I think your comment focuses on the most important component of nuclear’s LCOE. I believe it is very important we get to the bottom of what is making the capital cost of nuclear:

– higher in Australia than in USA, and

– higher in USA than in Korea and China

IMO, only part of this is due to labour rates and productivity. I think the main difference is sovereign risk, investor risk premium and laws and regulations that tip the field against nuclear compared with renewables and fossil fuels. All of these can be dealt with by legislation and fixing regulations. But first we need to identify all the culprits.

am not sure that the construction time is the cause of this. It is not clear what construction duration EPRI have used for their calculations. They don’t state these assumptions However, thye imply they arew using a 36 month construction time. The plants size used in the analysis is 1117 MW which implies it is the AP1000 plant. At the bottom pf page 6-7 they say the construction period is approximately 36 months. However, this is certainly an assumption that we need to know.

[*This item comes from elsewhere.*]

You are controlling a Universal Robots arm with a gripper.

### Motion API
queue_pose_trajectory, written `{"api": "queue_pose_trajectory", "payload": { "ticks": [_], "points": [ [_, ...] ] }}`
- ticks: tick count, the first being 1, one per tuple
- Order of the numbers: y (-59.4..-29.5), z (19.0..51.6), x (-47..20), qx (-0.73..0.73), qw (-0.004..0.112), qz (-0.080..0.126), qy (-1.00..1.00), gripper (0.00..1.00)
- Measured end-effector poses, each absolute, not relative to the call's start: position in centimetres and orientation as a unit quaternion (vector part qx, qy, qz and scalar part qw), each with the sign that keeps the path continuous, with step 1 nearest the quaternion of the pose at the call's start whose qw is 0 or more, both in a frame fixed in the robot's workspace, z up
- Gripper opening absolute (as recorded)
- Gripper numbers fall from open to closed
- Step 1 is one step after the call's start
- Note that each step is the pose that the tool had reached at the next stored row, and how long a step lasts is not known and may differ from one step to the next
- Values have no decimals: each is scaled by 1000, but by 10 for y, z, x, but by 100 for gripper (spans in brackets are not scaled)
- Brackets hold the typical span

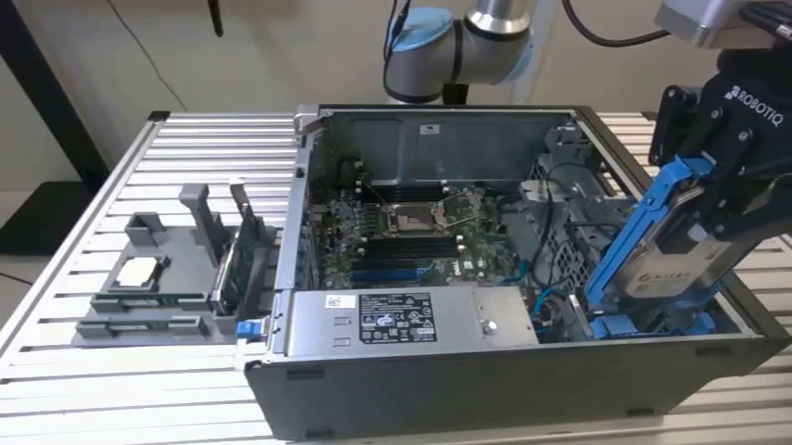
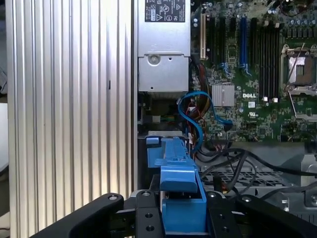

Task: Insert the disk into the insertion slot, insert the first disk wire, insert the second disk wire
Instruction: 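Insert the disk into the insertion slot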

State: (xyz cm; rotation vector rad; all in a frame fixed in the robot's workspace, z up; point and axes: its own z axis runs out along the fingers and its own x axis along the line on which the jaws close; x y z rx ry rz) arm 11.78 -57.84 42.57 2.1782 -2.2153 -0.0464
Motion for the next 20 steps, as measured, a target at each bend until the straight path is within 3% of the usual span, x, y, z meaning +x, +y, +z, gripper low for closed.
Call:
{"api": "queue_pose_trajectory", "payload": {
  "ticks": [17, 20],
  "points": [
    [-573, 402, 126, 701, 17, -18, -713, 33],
    [-573, 405, 127, 701, 22, -20, -713, 33]
  ]
}}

Unfortunately, EPRI does not spell out all the individual cost items in the 93% loading which they have added to ‘Total Plant Cost’ to get the figure for ‘Total Capital Required’.

I hope, somehow, we can get details about what makes up the 93% loading.

At 20% loading, CO2 abatement cost for nuclear would be about the same as new CCGT.

However, we still have the issue of high cost electricity to deal with. So I advocate the Australian government should take a “forensic accounting” approach to determine what are the impediments to low cost nuclear in Australia, which could be removed, what is the priority for removal, how could they be removed and what would be the time line for doing so?

BNCers could start the ball rolling on this.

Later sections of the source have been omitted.